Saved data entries
· · · · ·

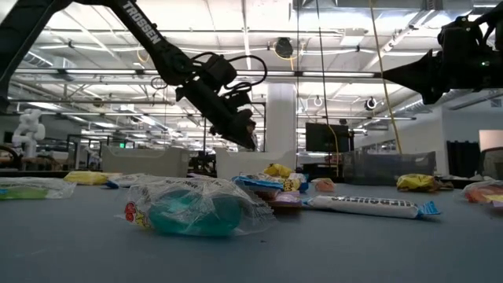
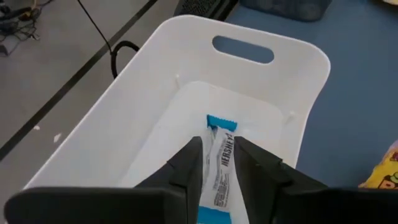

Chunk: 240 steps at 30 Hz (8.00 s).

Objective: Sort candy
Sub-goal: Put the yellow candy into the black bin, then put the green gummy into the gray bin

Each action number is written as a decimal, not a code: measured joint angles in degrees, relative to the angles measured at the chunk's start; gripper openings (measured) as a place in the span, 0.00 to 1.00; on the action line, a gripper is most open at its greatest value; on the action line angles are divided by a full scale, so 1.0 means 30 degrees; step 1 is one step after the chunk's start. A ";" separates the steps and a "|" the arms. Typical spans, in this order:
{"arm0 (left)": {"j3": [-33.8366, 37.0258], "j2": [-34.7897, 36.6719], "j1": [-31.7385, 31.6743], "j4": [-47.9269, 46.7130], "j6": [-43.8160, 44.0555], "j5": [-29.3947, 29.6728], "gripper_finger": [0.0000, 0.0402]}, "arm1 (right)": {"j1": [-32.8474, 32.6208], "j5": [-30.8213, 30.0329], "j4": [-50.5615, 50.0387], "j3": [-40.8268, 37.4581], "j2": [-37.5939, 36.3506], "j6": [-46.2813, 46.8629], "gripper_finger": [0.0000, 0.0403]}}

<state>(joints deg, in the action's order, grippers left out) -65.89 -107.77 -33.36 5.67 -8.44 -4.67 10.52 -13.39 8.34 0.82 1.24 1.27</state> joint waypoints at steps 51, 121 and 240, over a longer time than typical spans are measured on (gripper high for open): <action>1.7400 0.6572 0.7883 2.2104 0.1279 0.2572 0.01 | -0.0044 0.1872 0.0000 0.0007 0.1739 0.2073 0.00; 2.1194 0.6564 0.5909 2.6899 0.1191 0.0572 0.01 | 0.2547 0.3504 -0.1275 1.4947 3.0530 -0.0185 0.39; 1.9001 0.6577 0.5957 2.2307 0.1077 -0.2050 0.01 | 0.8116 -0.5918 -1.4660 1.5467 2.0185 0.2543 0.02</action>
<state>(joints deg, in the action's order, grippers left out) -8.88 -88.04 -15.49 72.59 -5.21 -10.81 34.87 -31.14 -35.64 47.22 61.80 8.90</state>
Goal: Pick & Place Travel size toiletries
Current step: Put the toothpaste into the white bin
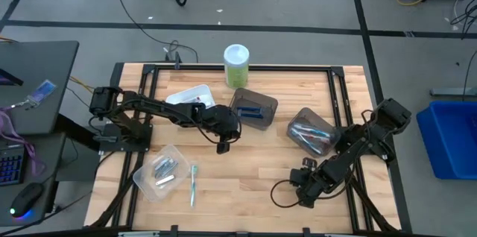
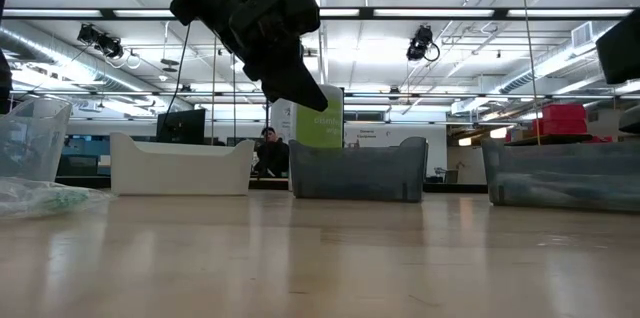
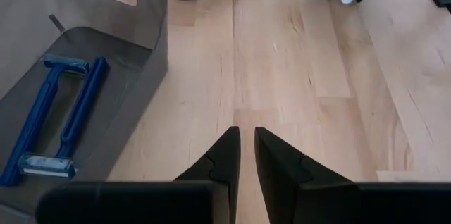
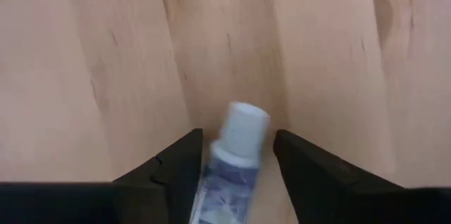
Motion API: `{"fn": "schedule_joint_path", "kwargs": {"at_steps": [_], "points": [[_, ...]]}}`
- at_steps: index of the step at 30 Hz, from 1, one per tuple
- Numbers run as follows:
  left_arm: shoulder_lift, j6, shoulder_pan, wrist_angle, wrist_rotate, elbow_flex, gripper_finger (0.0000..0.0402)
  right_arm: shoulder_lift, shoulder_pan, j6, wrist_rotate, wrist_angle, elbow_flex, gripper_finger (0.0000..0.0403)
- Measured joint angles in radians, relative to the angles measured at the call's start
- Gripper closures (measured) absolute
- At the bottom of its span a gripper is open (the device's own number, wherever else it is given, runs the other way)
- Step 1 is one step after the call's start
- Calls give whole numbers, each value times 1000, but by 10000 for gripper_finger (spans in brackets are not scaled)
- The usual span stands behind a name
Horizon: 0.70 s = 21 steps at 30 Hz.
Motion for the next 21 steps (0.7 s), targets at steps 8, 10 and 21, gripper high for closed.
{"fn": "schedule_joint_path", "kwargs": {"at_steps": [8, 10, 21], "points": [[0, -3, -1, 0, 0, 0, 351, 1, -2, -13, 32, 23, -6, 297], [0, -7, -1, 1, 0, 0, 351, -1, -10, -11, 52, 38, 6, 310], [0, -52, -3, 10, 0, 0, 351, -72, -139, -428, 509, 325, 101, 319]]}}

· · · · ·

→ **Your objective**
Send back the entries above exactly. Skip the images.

→ **Answer to the problem**
Chunk: 240 steps at 30 Hz (8.00 s).

Objective: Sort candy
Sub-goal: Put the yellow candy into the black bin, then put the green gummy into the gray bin

Each action number is written as a decimal, not a code: measured joint angles in degrees, relative to the angles measured at the chunk's start; gripper openings (measured) as a place in the span, 0.00 to 1.00; on the action line, a gripper is most open at its greatest value; on the action line angles are divided by a full scale, so 1.0 means 30 degrees; step 1 is one step after the chunk's start. A ";" separates the steps and a "|" the arms. Typical spans, in this order:
{"arm0 (left)": {"j3": [-33.8366, 37.0258], "j2": [-34.7897, 36.6719], "j1": [-31.7385, 31.6743], "j4": [-47.9269, 46.7130], "j6": [-43.8160, 44.0555], "j5": [-29.3947, 29.6728], "gripper_finger": [0.0000, 0.0402]}, "arm1 (right)": {"j1": [-32.8474, 32.6208], "j5": [-30.8213, 30.0329], "j4": [-50.5615, 50.0387], "j3": [-40.8268, 37.4581], "j2": [-37.5939, 36.3506], "j6": [-46.2813, 46.8629], "gripper_finger": [0.0000, 0.0403]}}

<state>(joints deg, in the action's order, grippers left out) -65.89 -107.77 -33.36 5.67 -8.44 -4.67 10.52 -13.39 8.34 0.82 1.24 1.27</state> joint waypoints at steps 51, 121 and 240, over a longer time than typical spans are measured on (gripper high for open): <action>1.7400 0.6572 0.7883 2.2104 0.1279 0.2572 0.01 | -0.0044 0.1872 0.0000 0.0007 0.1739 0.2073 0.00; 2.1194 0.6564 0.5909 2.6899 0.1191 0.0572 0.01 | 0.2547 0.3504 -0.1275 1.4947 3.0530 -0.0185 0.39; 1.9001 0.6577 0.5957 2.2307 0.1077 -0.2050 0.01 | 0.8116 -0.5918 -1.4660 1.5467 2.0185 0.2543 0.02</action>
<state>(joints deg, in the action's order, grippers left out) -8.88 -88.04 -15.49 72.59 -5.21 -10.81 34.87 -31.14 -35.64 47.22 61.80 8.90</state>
Goal: Pick & Place Travel size toiletries
Current step: Put the toothpaste into the white bin
Motion API: `{"fn": "schedule_joint_path", "kwargs": {"at_steps": [_], "points": [[_, ...]]}}`
- at_steps: index of the step at 30 Hz, from 1, one per tuple
- Numbers run as follows:
  left_arm: shoulder_lift, j6, shoulder_pan, wrist_angle, wrist_rotate, elbow_flex, gripper_finger (0.0000..0.0402)
  right_arm: shoulder_lift, shoulder_pan, j6, wrist_rotate, wrist_angle, elbow_flex, gripper_finger (0.0000..0.0403)
- Measured joint angles in radians, relative to the angles measured at the call's start
- Gripper closures (measured) absolute
- At the bottom of its span a gripper is open (the device's own number, wherever else it is given, runs the other way)
- Step 1 is one step after the call's start
- Calls give whole numbers, each value times 1000, but by 10000 for gripper_finger (spans in brackets are not scaled)
- The usual span stands behind a name
Horizon: 0.70 s = 21 steps at 30 Hz.
Motion for the next 21 steps (0.7 s), targets at steps 8, 10 and 21, gripper high for closed.
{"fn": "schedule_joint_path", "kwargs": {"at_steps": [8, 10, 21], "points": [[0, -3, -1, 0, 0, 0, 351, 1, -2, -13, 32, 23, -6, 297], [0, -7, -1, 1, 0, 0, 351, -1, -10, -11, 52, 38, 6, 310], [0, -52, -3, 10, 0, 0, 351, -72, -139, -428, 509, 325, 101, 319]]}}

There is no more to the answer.